*THE PROBLEM*:
Return each line of the listing that contains the string "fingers".

*SUPPLIED MATERIAL*:
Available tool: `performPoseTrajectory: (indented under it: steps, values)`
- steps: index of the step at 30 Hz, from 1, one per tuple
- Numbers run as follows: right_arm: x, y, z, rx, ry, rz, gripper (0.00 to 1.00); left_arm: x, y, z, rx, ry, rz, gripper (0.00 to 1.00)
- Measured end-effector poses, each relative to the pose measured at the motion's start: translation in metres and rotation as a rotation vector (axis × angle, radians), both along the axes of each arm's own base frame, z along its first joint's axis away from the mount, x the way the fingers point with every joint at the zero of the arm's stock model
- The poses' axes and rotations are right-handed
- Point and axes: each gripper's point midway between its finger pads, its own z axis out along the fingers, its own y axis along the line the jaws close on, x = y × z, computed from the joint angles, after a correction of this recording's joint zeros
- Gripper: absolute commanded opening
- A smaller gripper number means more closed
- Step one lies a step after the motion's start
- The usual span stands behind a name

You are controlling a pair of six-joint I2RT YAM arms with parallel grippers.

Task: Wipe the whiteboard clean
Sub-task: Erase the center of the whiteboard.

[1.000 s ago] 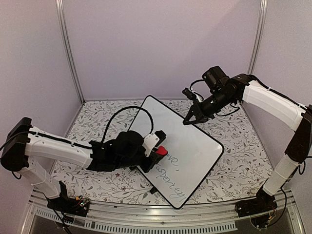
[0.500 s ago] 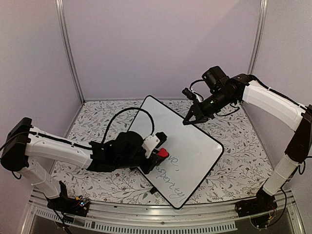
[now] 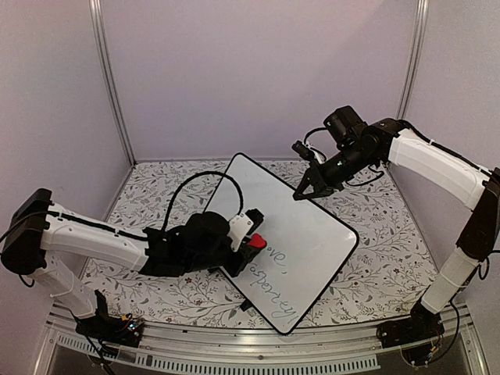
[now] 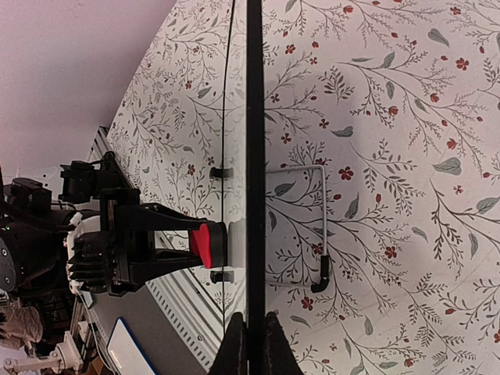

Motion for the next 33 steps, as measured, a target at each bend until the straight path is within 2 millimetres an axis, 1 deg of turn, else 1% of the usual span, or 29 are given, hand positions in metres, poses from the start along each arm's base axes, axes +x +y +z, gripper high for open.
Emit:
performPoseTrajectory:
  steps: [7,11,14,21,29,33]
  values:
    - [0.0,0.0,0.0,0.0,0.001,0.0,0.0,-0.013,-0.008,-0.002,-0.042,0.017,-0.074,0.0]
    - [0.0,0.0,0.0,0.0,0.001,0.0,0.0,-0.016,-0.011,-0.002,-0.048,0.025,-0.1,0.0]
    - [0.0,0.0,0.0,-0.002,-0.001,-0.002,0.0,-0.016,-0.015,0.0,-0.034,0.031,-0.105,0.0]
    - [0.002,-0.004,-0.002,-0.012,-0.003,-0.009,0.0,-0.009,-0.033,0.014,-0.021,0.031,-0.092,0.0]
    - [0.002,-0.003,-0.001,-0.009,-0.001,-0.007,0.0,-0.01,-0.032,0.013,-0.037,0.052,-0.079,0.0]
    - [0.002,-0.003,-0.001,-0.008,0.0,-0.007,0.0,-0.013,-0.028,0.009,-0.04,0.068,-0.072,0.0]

*ANSWER SECTION*:
- Measured end-effector poses, each relative to the pose measured at the motion's start: translation in metres and rotation as a rotation vector (axis × angle, radians), both along the axes of each arm's own base frame, z along its first joint's axis away from the mount, x the way the fingers point with every joint at the zero of the arm's stock model
- Point and axes: each gripper's point midway between its finger pads, its own z axis out along the fingers, its own y axis along the line the jaws close on, x = y × z, computed from the joint angles, after a correction of this recording's joint zeros

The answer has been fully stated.